Os alunos me olharam assustados. Continuei:

– A prova é o meio onde não somente o aluno é avaliado, mas o professor também. Se a média foi baixa, certamente falhei eu com vocês de alguma forma. Ensinei mal, errei na mão… sei lá. Então, terei obrigação de me redimir tentando fazer melhor e dando uma oportunidade para vocês subirem a nota. E se vocês tirarem uma nota baixa, não precisam ficar nervosos com isso. Darei o máximo de oportunidades que eu puder para você se recuperar e estarei ao seu lado te ajudando. Se, no entanto, você colar agora ou copiar o gabarito do quadro achando que está me enrolando, você dificultará esse nosso diálogo. Mas se não quiser tê-lo, será uma escolha sua. Estou te dando toda a liberdade, minha amizade e meu voto de confiança. Você faça com tudo isso o que achar melhor.

Dito isso, entreguei a prova para a turma e falei:

– Vou ali conversar com outra turma e dizer o mesmo para meus outros alunos. Vocês vão ficar sozinhos por alguns minutos. Evitem conversar porque pode atrapalhar a concentração do colega. A prova tem um tempo para ser feita e eu fiz pensando no tempo justo. Não posso passar disso porque teremos mais provas depois de vocês. Se tiverem que perguntar alguma coisa, perguntem para quem sabe: eu. Isso será bom porque eu verei onde você está com dificuldade e poderei te ajudar.

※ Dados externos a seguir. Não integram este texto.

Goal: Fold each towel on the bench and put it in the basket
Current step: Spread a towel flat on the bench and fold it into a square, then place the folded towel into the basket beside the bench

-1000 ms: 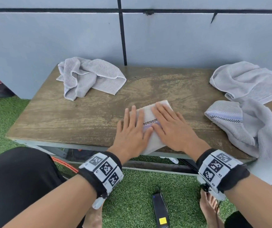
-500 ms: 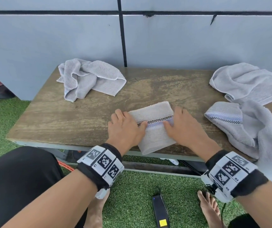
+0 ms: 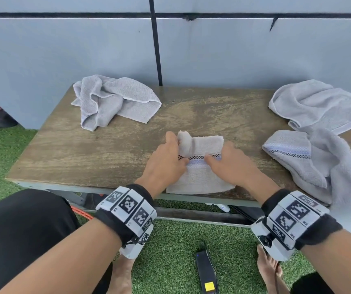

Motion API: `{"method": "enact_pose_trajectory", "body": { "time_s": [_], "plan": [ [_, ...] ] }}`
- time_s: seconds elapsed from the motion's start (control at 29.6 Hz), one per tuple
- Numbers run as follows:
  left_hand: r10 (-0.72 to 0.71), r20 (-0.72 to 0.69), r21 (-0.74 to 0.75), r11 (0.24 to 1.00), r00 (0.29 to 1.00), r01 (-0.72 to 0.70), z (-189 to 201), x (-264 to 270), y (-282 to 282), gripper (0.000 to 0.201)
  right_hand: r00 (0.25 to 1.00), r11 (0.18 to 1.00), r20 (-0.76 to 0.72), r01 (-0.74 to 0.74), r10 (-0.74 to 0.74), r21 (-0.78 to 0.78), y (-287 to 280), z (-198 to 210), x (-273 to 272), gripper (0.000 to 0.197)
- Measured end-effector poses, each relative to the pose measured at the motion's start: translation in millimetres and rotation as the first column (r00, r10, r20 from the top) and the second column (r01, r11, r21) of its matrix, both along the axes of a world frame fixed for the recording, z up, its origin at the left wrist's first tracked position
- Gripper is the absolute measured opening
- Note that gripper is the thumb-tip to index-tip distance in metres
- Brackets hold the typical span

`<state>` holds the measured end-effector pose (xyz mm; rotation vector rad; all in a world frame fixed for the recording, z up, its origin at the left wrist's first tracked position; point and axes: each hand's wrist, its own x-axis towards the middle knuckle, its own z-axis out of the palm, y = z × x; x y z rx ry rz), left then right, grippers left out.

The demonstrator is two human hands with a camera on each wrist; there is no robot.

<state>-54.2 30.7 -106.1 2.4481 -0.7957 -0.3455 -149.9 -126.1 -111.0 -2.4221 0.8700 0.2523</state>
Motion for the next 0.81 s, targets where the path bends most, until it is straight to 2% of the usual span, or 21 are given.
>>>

Sou paga para isso.

Saí.

O mesmo fiz na outra turma.

Voltei.

Turma toda em silêncio fazendo a prova. Ao longo da avaliação, vários alunos vieram tirar dúvidas. Ajudei no que pude, sem contudo, responder. É claro.

Conheci muito mais meus alunos hoje. O processo vai continuar na semana que vem. E, pelo que entendi, será enriquecedor para todos nós em vários sentidos. Pode ser que tenha um ou outro que me enrole mas, sinceramente, haveria de qualquer maneira. No mais, há melhor avaliação do que a feita por nós mesmos? Há melhor aprendizado do que enxergarmos com nossos próprios olhos o que e onde erramos? Encarar de frente as nossas deficiências não é uma das melhores formas de amadurecermos?

Acredito que tenha mostrado, nesta manhã fria de sexta-feira, que meus alunos têm a capacidade e a responsabilidade de escolher se as ações deles seguirão um caminho virtuoso ou não. Dei a oportunidade de experimentarem essa sensação e pretendo fazer isso muito mais vezes.

Enfim… Os pais educam. E a escola também.